(Source records)

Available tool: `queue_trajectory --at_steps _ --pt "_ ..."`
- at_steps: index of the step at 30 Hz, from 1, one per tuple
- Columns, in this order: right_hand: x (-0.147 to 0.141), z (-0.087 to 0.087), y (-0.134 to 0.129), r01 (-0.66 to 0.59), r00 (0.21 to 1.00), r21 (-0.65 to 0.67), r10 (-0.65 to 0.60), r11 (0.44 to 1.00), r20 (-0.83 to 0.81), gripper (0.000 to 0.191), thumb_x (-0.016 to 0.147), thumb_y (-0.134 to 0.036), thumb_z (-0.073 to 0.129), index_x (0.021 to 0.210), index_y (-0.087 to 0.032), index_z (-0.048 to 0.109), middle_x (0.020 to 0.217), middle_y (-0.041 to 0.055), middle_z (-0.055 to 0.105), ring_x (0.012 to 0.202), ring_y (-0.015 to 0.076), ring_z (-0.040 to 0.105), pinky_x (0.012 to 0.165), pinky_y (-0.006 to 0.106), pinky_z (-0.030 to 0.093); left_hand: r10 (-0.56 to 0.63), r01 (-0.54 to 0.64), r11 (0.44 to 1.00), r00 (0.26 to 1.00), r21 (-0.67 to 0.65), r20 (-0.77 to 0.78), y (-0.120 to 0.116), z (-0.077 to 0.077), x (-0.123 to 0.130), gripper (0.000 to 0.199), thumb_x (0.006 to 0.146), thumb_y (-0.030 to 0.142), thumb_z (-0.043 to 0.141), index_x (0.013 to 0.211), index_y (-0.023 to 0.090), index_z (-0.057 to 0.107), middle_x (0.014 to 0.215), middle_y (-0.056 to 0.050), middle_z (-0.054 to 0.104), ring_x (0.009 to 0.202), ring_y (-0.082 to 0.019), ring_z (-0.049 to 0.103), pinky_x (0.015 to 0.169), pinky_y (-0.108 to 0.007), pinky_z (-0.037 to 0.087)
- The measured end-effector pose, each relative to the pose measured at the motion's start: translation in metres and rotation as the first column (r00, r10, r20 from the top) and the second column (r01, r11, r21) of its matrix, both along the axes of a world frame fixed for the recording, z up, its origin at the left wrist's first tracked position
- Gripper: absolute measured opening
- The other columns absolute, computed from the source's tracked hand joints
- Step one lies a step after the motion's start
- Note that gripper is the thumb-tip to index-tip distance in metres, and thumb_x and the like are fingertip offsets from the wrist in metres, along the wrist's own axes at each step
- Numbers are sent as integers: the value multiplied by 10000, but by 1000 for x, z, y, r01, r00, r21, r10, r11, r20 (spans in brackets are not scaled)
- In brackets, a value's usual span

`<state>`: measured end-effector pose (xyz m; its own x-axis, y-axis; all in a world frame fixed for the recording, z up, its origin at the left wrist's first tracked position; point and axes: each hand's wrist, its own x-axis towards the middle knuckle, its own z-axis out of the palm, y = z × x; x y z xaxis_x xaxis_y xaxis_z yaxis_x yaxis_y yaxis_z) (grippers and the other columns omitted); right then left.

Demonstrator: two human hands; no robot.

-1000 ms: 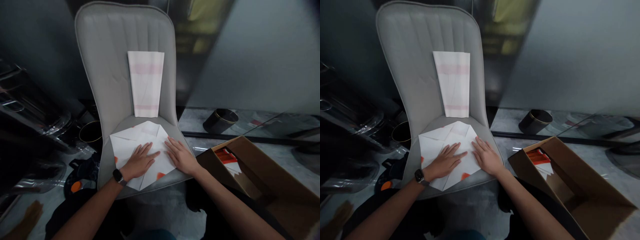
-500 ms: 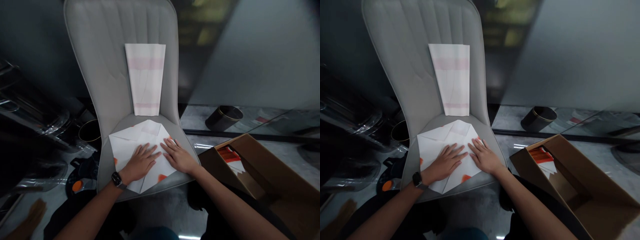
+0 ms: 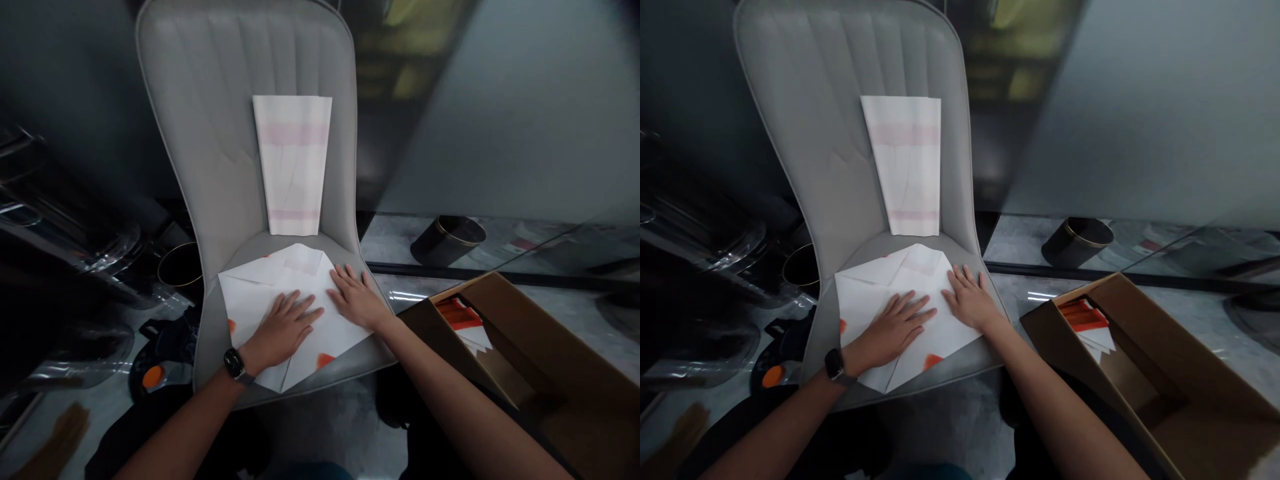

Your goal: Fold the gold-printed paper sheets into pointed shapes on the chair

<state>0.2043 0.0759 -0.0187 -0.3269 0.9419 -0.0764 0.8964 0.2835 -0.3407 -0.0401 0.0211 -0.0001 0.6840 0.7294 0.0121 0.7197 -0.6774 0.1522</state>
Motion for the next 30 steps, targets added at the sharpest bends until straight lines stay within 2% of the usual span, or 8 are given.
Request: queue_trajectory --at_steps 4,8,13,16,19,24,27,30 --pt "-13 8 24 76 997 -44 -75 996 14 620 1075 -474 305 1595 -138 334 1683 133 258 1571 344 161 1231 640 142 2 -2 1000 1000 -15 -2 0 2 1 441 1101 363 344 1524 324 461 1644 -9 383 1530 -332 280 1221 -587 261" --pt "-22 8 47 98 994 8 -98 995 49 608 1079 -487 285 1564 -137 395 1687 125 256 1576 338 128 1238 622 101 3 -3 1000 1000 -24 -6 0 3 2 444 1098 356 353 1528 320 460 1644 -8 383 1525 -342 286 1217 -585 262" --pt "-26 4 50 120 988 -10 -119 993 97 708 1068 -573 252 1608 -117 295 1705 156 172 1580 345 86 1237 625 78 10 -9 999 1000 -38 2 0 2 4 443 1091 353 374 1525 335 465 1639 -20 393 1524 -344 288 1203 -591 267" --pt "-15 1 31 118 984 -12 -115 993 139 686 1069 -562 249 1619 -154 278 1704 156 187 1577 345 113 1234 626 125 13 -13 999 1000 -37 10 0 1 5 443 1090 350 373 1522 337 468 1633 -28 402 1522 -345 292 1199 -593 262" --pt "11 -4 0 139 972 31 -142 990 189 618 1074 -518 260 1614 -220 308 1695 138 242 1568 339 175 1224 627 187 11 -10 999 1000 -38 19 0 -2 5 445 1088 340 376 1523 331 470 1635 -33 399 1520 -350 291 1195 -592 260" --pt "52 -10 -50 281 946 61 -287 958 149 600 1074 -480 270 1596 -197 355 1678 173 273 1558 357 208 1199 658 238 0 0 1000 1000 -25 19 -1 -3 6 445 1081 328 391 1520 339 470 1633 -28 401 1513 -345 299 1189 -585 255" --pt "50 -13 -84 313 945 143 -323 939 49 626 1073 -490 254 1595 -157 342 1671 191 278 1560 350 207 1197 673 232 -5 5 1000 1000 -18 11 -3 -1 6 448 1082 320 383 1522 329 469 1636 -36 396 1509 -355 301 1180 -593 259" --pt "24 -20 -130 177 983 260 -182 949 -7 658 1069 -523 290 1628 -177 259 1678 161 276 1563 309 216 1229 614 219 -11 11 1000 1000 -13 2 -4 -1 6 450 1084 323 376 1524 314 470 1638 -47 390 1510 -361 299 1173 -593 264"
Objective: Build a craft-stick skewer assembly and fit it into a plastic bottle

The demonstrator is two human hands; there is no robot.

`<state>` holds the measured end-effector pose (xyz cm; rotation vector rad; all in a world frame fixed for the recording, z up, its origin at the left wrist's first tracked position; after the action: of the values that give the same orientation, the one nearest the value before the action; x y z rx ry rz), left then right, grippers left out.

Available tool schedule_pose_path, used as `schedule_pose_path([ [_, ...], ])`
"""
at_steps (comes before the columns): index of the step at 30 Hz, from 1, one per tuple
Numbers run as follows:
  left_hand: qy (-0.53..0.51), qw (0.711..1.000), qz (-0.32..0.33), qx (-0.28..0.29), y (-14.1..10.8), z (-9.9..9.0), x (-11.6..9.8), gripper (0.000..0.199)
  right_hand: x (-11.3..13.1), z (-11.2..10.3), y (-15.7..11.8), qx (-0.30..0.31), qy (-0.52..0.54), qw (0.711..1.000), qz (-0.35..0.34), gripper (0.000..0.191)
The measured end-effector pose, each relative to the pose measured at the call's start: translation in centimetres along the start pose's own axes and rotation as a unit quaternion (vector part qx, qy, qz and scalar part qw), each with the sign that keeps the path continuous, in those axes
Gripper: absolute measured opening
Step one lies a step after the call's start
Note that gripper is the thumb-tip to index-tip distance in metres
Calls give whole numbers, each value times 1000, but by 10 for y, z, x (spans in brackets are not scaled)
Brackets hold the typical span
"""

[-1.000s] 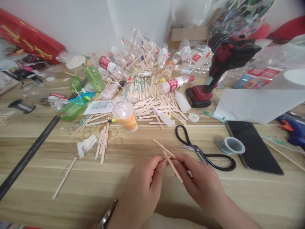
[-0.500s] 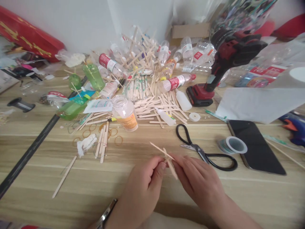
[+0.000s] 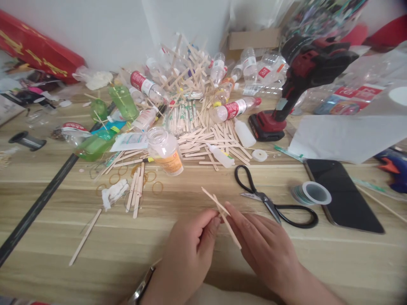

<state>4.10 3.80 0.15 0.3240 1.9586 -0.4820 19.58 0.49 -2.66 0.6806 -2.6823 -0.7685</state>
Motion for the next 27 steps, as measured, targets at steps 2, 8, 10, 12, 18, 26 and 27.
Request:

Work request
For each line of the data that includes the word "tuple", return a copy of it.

Exercise output
- at_steps: index of the step at 30 Hz, from 1, one per tuple
at_steps (comes before the columns): index of the step at 30 Hz, from 1, one per tuple

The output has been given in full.